Task: The entries below hold a line with "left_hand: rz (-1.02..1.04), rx" and a line with "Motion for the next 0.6". Return those lines and all that lie between them, exactly and only.

━━━ Data

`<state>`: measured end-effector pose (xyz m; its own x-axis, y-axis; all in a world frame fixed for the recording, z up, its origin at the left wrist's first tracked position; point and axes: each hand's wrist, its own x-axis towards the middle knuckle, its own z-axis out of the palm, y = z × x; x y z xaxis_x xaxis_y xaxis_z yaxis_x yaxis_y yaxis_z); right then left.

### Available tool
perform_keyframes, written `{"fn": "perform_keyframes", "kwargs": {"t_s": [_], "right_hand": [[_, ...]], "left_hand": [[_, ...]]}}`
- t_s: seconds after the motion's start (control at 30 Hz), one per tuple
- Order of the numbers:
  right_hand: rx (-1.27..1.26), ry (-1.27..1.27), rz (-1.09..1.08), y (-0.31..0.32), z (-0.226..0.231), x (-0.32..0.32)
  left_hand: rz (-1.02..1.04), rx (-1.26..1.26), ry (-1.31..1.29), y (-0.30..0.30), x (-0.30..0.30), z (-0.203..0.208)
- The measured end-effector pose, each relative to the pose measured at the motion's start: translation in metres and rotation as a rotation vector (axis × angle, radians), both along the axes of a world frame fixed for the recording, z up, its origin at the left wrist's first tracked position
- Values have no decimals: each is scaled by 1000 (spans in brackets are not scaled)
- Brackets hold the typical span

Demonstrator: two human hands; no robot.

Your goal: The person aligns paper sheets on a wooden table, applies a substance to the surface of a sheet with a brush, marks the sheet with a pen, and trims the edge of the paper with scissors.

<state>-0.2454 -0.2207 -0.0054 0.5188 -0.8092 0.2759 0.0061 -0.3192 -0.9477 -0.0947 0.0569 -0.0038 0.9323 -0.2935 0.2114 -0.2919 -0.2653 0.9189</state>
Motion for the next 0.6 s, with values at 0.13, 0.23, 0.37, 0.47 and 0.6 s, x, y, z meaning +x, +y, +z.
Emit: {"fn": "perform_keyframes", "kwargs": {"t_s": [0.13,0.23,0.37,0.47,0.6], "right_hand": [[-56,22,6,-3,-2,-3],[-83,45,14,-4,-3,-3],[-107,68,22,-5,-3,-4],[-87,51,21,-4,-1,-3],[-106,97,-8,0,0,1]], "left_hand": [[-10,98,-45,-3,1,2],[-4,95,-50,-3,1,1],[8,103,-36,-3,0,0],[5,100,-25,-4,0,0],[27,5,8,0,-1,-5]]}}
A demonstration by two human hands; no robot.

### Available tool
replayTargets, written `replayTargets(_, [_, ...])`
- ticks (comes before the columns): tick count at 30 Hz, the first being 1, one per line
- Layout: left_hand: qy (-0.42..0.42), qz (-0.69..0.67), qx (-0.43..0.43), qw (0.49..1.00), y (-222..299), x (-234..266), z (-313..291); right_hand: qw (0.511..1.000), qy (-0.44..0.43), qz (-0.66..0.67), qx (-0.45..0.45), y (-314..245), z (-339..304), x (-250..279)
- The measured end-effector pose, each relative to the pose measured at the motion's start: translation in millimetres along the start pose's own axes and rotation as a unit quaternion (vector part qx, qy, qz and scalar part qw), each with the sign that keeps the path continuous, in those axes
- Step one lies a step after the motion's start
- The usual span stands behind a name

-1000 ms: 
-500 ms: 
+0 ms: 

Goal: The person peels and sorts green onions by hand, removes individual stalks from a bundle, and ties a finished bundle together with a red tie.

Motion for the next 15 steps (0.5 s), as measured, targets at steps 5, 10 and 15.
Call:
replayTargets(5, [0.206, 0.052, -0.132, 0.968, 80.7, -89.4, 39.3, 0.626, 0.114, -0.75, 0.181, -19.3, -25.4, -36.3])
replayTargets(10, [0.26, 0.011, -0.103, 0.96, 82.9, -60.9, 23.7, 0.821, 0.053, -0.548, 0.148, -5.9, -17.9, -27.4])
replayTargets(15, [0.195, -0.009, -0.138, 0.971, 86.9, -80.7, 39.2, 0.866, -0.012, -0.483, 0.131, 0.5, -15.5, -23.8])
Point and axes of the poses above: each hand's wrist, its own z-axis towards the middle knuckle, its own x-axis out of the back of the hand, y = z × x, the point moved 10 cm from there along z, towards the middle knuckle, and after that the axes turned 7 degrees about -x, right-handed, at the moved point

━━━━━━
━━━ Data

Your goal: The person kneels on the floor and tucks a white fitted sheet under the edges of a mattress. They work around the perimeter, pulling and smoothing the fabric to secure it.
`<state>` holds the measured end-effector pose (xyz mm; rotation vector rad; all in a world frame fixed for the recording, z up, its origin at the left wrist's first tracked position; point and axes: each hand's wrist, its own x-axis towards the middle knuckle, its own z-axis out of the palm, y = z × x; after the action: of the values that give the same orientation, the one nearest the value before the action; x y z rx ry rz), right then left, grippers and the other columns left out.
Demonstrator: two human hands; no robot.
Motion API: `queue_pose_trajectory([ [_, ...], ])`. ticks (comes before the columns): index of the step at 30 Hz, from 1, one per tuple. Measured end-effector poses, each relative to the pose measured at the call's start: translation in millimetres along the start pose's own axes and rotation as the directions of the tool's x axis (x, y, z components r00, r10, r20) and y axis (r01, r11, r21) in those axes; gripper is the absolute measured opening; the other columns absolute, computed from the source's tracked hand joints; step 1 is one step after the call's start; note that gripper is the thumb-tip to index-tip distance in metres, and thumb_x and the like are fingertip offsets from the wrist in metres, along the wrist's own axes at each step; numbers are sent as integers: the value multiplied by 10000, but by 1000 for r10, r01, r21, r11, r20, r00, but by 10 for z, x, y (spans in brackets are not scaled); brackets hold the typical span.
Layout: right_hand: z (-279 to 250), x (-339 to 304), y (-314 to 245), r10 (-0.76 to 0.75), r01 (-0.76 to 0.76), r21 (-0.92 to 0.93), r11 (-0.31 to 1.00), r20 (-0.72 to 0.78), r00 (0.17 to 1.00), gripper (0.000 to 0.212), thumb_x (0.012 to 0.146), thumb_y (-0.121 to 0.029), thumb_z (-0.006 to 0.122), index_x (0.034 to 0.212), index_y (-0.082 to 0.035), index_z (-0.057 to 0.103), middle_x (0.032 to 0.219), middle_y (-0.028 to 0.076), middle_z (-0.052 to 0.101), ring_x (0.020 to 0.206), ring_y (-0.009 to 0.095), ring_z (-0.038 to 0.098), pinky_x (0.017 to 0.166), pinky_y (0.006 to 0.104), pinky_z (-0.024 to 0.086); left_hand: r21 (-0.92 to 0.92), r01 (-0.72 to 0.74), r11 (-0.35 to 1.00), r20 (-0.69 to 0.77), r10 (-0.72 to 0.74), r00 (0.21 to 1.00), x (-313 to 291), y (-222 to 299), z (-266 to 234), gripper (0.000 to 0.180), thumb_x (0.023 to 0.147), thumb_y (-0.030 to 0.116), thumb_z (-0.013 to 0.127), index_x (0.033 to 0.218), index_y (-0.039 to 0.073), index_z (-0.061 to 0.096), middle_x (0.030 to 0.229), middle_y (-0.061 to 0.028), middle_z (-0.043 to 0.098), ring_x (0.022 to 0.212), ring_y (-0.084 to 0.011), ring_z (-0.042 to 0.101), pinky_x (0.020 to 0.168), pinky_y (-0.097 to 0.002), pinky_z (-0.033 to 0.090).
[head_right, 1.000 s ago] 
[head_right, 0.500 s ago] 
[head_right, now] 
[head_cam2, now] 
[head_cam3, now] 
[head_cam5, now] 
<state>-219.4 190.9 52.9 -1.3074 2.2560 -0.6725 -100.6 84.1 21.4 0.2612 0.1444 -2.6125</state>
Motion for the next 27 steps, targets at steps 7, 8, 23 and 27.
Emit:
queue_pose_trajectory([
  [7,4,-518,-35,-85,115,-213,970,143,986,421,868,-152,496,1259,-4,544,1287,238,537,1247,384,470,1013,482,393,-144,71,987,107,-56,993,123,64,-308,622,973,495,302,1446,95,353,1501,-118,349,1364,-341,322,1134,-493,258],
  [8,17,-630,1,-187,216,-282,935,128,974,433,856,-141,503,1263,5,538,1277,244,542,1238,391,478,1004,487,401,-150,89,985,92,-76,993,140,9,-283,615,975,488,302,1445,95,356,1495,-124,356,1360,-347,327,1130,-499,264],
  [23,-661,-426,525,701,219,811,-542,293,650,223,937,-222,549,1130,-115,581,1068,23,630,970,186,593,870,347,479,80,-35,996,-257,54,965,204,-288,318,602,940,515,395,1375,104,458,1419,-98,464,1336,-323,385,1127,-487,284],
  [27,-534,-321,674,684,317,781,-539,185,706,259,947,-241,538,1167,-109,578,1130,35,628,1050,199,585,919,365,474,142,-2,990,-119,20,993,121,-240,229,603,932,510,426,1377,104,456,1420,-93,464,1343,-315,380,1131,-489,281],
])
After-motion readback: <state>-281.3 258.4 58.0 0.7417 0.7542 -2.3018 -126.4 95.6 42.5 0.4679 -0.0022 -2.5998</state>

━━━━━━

Your solution:
  left_hand: rz (-1.02..1.04), rx (-1.26..1.26), ry (-1.31..1.29), y (-0.30..0.30), x (-0.30..0.30), z (-0.203..0.208)
- The measured end-effector pose, each relative to the pose measured at the motion's start: translation in metres and rotation as a rotation vector (axis × angle, radians), both along the axes of a world frame fixed for the recording, z up, its origin at the left wrist's first tracked position
- Values have no decimals: each is scaled by 1000 (spans in brackets are not scaled)
- Brackets hold the typical span

Demonstrator: two human hands; no robot.

Your goal: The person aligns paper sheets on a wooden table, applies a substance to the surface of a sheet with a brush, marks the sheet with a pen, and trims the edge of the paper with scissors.

<state>-0.2454 -0.2207 -0.0054 0.5188 -0.8092 0.2759 0.0061 -0.3192 -0.9477 -0.0947 0.0569 -0.0038 0.9323 -0.2935 0.2114 -0.2919 -0.2653 0.9189</state>
Motion for the next 0.6 s, with values at 0.13, 0.23, 0.37, 0.47 and 0.6 s, x, y, z meaning +x, +y, +z.

Nothing remains to add to the answer.